The case shines a light on an industry that has become tremendously exploitative over the last 40 years. In the 1960s and 70s, trucking was a lucrative profession with regular hours—drivers were taking home around $100,000 a year in today’s dollars. But things have changed drastically since the business was deregulated in 1980. In his 2000 book Sweatshop on Wheels: Winners and Losers in Trucking Deregulation, analyst Michael H. Belzer sounded an alarm, writing that truckers’ median earnings had dropped 30 percent. Eighteen years later, things have gotten even worse: After factoring inflation, the wages for truckers have fallen since 2003.

Deregulation also had the predictable effect of weakening the industry’s unions and increasing the number of “independent contractors” like Oliveira who end up owing their company money as a result of the associated expenses. “In the modern unregulated industry, the solution has been to shift the risks of truck ownership to the workers themselves,” explained Steve Viscelli, economic sociologist and author of The Big Rig Trucking and the Decline of the American Dream, in a 2016 interview. “Companies insulate themselves from the costs of market [and fuel-price] volatility by getting the workers themselves to buy the trucks and pay the operating expenses. That’s what they’ve achieved with these independent contractors.”

Oliveria’s case is just one of three arbitration cases that the Court is scheduled to hear this term, with Kavanaugh recently added to the bench.

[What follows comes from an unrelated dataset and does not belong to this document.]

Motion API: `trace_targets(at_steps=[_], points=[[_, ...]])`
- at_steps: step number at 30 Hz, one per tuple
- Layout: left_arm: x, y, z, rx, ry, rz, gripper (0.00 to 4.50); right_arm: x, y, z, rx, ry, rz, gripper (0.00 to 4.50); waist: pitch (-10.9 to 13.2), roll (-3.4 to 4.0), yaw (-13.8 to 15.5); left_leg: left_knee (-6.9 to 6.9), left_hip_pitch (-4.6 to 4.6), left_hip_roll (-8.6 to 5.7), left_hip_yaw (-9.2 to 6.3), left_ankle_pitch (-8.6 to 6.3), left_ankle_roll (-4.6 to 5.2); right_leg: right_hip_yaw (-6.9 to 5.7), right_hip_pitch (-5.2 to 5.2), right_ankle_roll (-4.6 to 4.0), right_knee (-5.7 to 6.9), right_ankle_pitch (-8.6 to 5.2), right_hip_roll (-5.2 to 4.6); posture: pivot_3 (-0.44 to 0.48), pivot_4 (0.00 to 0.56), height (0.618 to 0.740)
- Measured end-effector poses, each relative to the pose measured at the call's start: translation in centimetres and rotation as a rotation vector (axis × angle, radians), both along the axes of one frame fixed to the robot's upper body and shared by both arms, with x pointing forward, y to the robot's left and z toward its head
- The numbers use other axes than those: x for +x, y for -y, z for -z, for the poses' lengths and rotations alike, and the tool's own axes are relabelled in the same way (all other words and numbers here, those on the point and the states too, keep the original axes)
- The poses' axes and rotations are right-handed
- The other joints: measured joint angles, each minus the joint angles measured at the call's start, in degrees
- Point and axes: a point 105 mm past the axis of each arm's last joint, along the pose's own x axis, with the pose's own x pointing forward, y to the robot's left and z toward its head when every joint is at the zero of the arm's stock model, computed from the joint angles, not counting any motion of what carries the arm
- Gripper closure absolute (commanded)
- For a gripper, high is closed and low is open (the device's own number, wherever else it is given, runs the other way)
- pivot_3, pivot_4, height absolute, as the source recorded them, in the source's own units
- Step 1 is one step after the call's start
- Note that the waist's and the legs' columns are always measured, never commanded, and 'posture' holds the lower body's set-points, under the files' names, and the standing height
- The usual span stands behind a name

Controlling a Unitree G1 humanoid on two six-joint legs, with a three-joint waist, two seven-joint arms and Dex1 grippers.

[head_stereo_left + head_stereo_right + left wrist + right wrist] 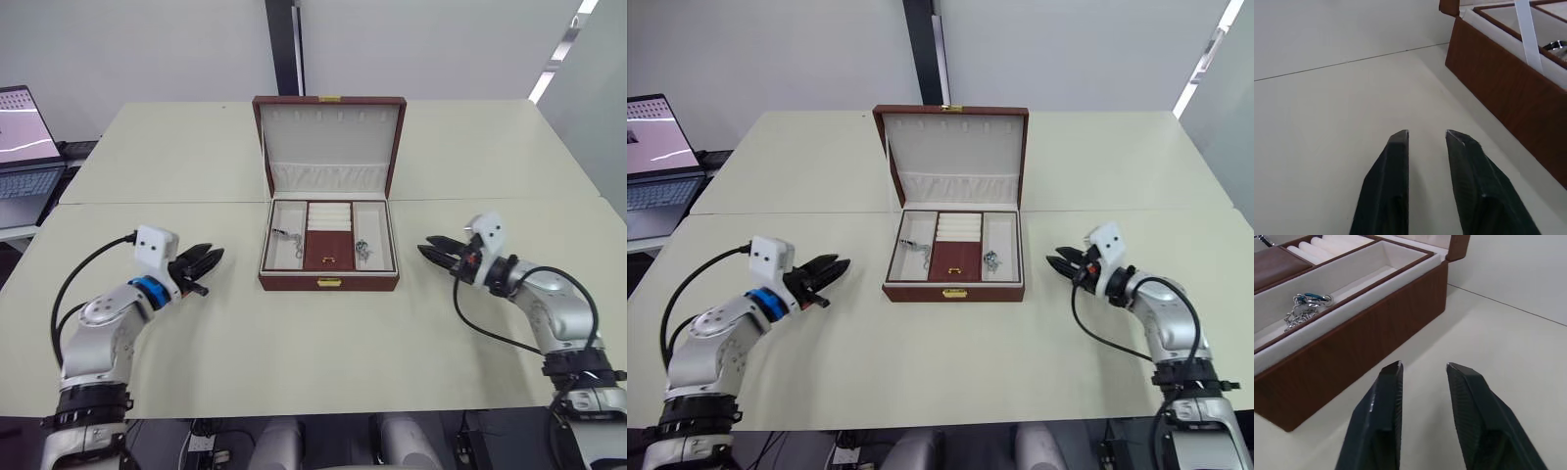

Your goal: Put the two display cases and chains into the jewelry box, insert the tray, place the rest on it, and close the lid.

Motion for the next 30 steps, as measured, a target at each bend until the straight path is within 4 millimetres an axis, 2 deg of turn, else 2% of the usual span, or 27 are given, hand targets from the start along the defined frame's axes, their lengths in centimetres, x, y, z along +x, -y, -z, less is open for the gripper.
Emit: trace_targets(at_steps=[1,2,3,9,13,19,22,30], points=[[0.3,0.7,0.1,-0.005,0.0,0.019,4.47,0.2,-0.7,-0.1,0.002,0.009,-0.015,4.12,0.0,0.0,0.0,0.0,0.0,0.0,0.0,0.01,-0.03,0.0,0.0,0.0,0.0,0.0,0.0,0.0,0.15,0.74],[0.5,1.3,0.1,-0.015,0.0,0.031,4.5,0.3,-1.1,-0.1,-0.003,0.015,-0.024,4.42,0.0,0.0,0.0,0.0,0.0,0.0,0.0,0.04,-0.07,-0.01,-0.01,-0.01,-0.01,0.0,0.0,0.0,0.15,0.74],[0.8,1.8,0.2,-0.025,-0.002,0.041,4.5,0.4,-1.5,0.0,-0.008,0.018,-0.031,4.48,0.0,-0.01,0.0,-0.01,-0.01,0.0,0.0,0.05,-0.09,-0.05,-0.02,-0.01,-0.01,0.0,0.0,0.0,0.15,0.74],[1.3,4.3,0.3,-0.037,-0.01,0.12,4.5,0.3,-3.0,0.7,0.007,0.004,-0.057,4.48,0.0,-0.01,-0.1,0.0,-0.08,-0.01,-0.01,0.12,-0.21,-0.01,-0.15,-0.02,0.01,0.02,0.0,0.0,0.15,0.74],[1.1,4.6,0.4,-0.032,-0.019,0.136,4.5,0.3,-3.0,0.7,0.006,0.004,-0.058,4.48,0.0,0.0,-0.2,-0.01,-0.08,-0.01,0.0,0.12,-0.21,-0.04,-0.23,-0.04,0.08,0.03,0.02,0.0,0.15,0.74],[-0.3,5.0,1.0,-0.024,-0.053,0.174,4.5,-0.5,-3.0,0.9,0.023,-0.014,-0.058,4.48,0.0,0.0,0.0,-0.02,-0.18,0.02,-0.03,0.12,-0.21,-0.02,-0.32,-0.04,0.06,0.03,-0.02,0.0,0.15,0.74],[-1.5,5.1,1.0,-0.017,-0.066,0.197,4.5,-1.7,-2.8,1.0,0.035,-0.033,-0.065,4.48,0.0,0.01,0.0,-0.01,-0.45,0.05,-0.09,0.13,-0.23,-0.03,-0.55,-0.04,0.04,0.03,-0.04,0.0,0.15,0.74],[-4.8,5.4,1.5,0.009,-0.125,0.233,4.5,-5.2,-2.7,1.7,0.02,-0.091,-0.09,4.48,-0.1,0.02,0.0,0.0,-0.42,0.05,-0.11,0.0,-0.01,-0.03,-0.48,-0.04,0.02,0.03,-0.07,0.0,0.15,0.74]])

Typically, Justices don’t cast a vote in cases where they weren’t present for oral arguments. Most recently Justice Gorsuch recused himself from cases that had been heard before he was confirmed. However, there’s nothing compelling Kavanaugh from participating and he could weigh in if he wanted to.

Kavanaugh’s judicial career indicates that he’ll consistently side with business over workers. In 2008, he dissented from a ruling that established undocumented workers as employees who can start a union. In 2016, he wrote for the majority in a case that overruled an NLRB decision which allowed Verizon workers to adorn their vehicles with pro-union messages. Most infamously he sided with SeaWorld after one of its trainers was killed by a whale, criticizing calls to sanction the company and impose regulations on it.

The case is also being heard amid dozens of gig economy lawsuits filed by workers fighting to be classified as employees. One recent suit showed that Uber saves $500 million a year by classifying drivers as independent contractors in California. Early analysis of New Prime Inc. v. Oliveira indicates that the Court might be more skeptical of the employer’s claims than initially expected, but it remains to be seen whether a surprising outcome can be won on a Supreme Court that will now presumably remain conservative for decades to come.

Clarification: An earlier version of this piece implied Kavanaugh would definitely be voting in this case. Although that is a possibility, Justices often recuse themselves from cases in which they weren’t present for oral arguments.